Pour la suite, Éric Lécuyer prévoit approfondir ces travaux en caractérisant l’emplacement d’un nouveau lot de RBP. « Nous avons déjà fait le travail pour un autre groupe de 250 protéines, et nous avons maintenant des anticorps qui ciblent un total de 800 RBP », déclare‑t‑il.

À propos de cette étude

L’étude intitulée « A large-scale binding and functional map of human RNA binding proteins » a été publiée le 29 juillet 2020 dans Nature. Elle résulte de la collaboration d’une équipe de l’IRCM et de quatre universités américaines. Xiaofeng Wang, Louis Philip Benoit Bouvrette, Julie Bergalet et Éric Lécuyer, tous de l’Unité de recherche en biologie de l’ARN de l’IRCM, ont participé aux travaux de recherche. Cette étude compte plus de 30 autres auteurs de l’Université de Californie à San Diego, du Massachusetts Institute of Technology et de l’Institute for Systems Genomics d’Uconn Health.
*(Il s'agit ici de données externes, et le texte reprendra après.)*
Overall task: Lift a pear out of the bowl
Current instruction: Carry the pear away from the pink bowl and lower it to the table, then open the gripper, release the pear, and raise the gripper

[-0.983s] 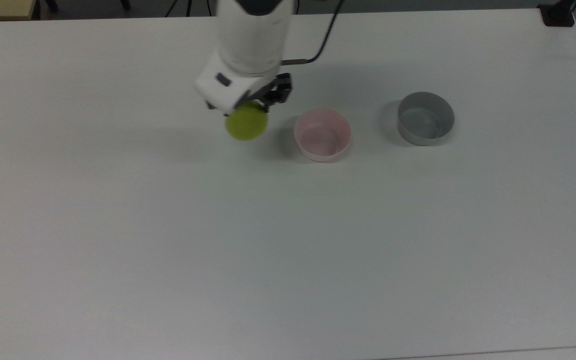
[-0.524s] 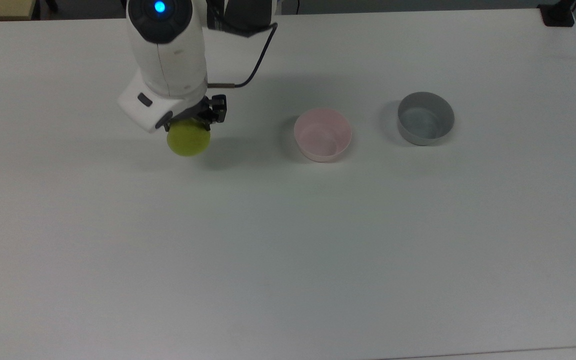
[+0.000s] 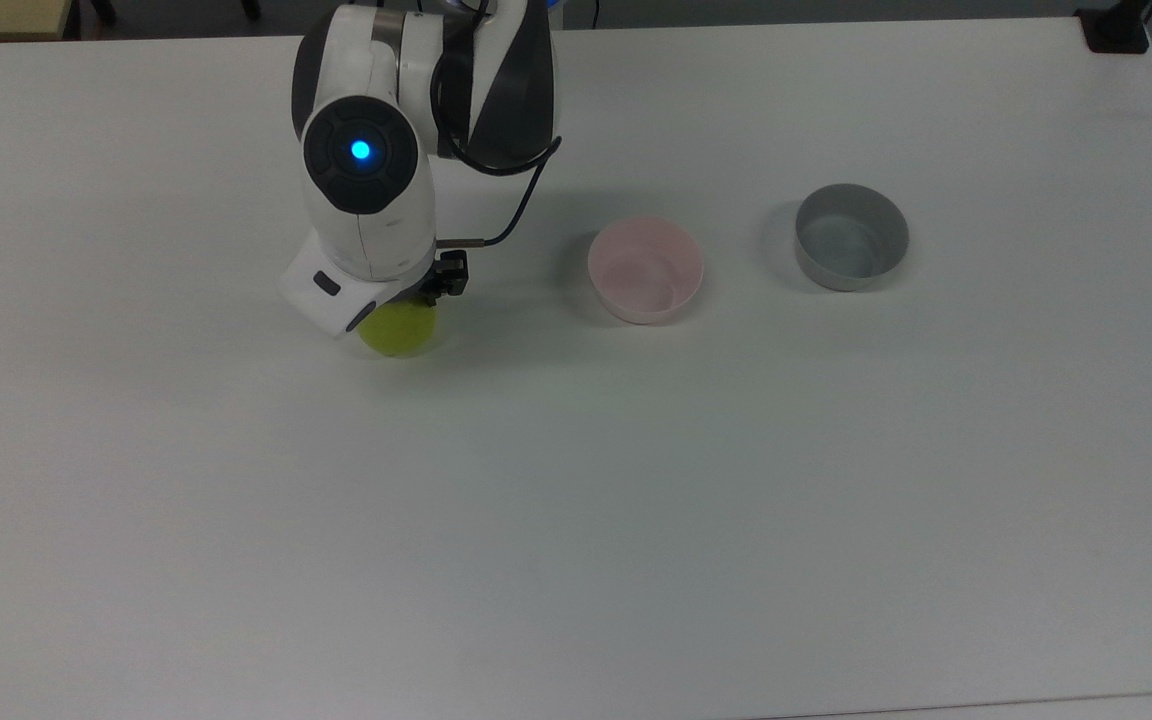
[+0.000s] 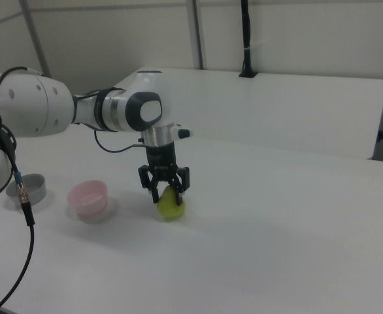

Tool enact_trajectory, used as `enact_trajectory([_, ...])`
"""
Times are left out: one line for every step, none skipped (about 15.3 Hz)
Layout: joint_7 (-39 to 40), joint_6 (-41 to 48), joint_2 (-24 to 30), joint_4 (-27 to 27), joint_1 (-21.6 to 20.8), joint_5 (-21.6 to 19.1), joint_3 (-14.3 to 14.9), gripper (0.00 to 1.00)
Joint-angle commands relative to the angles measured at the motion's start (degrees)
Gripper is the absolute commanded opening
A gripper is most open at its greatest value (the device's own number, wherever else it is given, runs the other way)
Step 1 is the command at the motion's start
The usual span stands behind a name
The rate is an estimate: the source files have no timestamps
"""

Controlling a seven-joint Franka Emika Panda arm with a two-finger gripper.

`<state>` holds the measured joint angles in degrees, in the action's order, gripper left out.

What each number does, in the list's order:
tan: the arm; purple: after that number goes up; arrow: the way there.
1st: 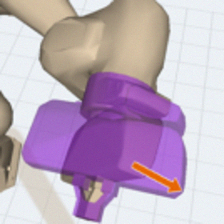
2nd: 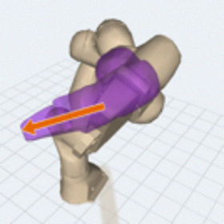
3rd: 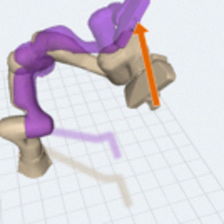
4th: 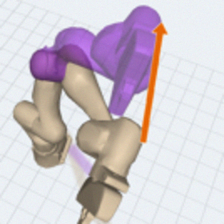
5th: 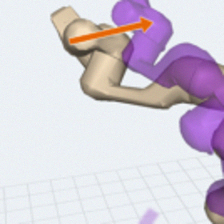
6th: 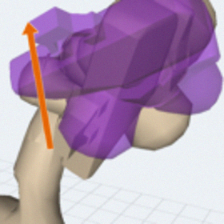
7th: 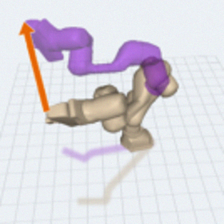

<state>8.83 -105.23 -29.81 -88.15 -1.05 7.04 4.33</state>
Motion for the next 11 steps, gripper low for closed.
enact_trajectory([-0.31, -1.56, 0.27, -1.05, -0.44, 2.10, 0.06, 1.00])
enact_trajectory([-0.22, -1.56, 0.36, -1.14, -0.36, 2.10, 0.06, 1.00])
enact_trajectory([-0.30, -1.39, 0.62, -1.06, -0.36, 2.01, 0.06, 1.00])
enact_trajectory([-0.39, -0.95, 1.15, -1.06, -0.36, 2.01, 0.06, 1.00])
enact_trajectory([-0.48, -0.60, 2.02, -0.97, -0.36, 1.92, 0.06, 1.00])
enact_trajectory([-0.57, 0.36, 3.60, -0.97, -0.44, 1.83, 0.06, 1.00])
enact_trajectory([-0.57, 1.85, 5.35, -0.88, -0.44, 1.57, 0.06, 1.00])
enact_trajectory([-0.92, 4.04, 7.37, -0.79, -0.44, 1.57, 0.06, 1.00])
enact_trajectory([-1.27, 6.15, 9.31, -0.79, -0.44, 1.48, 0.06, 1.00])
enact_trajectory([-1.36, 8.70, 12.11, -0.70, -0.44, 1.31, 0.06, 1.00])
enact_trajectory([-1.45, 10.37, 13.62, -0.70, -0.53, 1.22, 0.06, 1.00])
Ces travaux de recherche ont reçu le soutien financier du National Human Genome Research Institute, du Fonds de recherche du Québec – Santé (FRQS), du Damon Runyon Cancer Research Foundation et du National Institutes of Health.

À propos de l'IRCM

Fondé en 1967, l’Institut de recherches cliniques de Montréal (IRCM) est un organisme à but non lucratif qui effectue de la recherche biomédicale fondamentale et clinique en plus de former une relève scientifique de haut niveau. Doté d’installations technologiques ultramodernes, l’Institut regroupe 33 équipes de recherche qui œuvrent notamment dans le domaine du cancer, de l’immunologie, des neurosciences, des maladies cardiovasculaires et métaboliques, de la biologie des systèmes et de la chimie médicinale. L’IRCM dirige également une clinique de recherche spécialisée en hypertension, en cholestérol, en diabète et en fibrose kystique ainsi qu’un centre de recherche sur les maladies rares et génétiques chez l’adulte. L’IRCM est affilié à l’Université de Montréal et associé à l’Université McGill. Sa clinique est affiliée au Centre hospitalier de l’Université de Montréal (CHUM). L’IRCM reçoit l’appui du ministère de l’Économie et de l’Innovation du Québec.